== Problem ==
An identical copy of the data below is needed.

------------------------

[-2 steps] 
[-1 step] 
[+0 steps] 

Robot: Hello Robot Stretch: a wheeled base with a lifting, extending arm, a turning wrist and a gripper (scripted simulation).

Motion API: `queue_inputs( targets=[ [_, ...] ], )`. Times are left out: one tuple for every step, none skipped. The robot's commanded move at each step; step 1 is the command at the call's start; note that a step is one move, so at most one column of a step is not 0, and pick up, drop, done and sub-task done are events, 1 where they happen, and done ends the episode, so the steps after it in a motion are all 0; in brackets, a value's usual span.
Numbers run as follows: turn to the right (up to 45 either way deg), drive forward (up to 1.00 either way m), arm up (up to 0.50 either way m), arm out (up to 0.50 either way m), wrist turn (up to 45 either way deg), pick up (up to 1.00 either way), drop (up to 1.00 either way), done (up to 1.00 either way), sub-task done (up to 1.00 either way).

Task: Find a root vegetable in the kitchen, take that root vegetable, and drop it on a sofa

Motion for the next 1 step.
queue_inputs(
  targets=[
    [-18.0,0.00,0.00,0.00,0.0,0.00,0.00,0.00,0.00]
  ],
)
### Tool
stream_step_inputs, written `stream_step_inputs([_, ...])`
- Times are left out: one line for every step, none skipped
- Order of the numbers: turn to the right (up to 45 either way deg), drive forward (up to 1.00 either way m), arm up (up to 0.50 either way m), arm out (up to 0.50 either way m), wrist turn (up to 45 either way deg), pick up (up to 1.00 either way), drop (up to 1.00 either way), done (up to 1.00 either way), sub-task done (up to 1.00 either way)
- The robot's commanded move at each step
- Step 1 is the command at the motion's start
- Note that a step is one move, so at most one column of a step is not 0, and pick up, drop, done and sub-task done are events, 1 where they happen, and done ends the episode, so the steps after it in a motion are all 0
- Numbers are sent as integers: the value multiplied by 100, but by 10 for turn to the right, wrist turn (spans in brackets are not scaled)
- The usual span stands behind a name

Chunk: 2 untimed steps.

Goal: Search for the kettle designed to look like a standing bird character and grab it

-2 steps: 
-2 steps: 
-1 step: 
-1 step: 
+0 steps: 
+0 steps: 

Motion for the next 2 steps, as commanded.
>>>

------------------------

== Result of this task ==
[-2 steps] 
[-1 step] 
[+0 steps] 

Robot: Hello Robot Stretch: a wheeled base with a lifting, extending arm, a turning wrist and a gripper (scripted simulation).

Motion API: `queue_inputs( targets=[ [_, ...] ], )`. Times are left out: one tuple for every step, none skipped. The robot's commanded move at each step; step 1 is the command at the call's start; note that a step is one move, so at most one column of a step is not 0, and pick up, drop, done and sub-task done are events, 1 where they happen, and done ends the episode, so the steps after it in a motion are all 0; in brackets, a value's usual span.
Numbers run as follows: turn to the right (up to 45 either way deg), drive forward (up to 1.00 either way m), arm up (up to 0.50 either way m), arm out (up to 0.50 either way m), wrist turn (up to 45 either way deg), pick up (up to 1.00 either way), drop (up to 1.00 either way), done (up to 1.00 either way), sub-task done (up to 1.00 either way).

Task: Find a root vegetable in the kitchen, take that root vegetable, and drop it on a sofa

Motion for the next 1 step.
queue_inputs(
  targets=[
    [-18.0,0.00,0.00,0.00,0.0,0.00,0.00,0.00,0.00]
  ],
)
### Tool
stream_step_inputs, written `stream_step_inputs([_, ...])`
- Times are left out: one line for every step, none skipped
- Order of the numbers: turn to the right (up to 45 either way deg), drive forward (up to 1.00 either way m), arm up (up to 0.50 either way m), arm out (up to 0.50 either way m), wrist turn (up to 45 either way deg), pick up (up to 1.00 either way), drop (up to 1.00 either way), done (up to 1.00 either way), sub-task done (up to 1.00 either way)
- The robot's commanded move at each step
- Step 1 is the command at the motion's start
- Note that a step is one move, so at most one column of a step is not 0, and pick up, drop, done and sub-task done are events, 1 where they happen, and done ends the episode, so the steps after it in a motion are all 0
- Numbers are sent as integers: the value multiplied by 100, but by 10 for turn to the right, wrist turn (spans in brackets are not scaled)
- The usual span stands behind a name

Chunk: 2 untimed steps.

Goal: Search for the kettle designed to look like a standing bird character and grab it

-2 steps: 
-2 steps: 
-1 step: 
-1 step: 
+0 steps: 
+0 steps: 

Motion for the next 2 steps, as commanded.
>>>

What has been written completes the answer.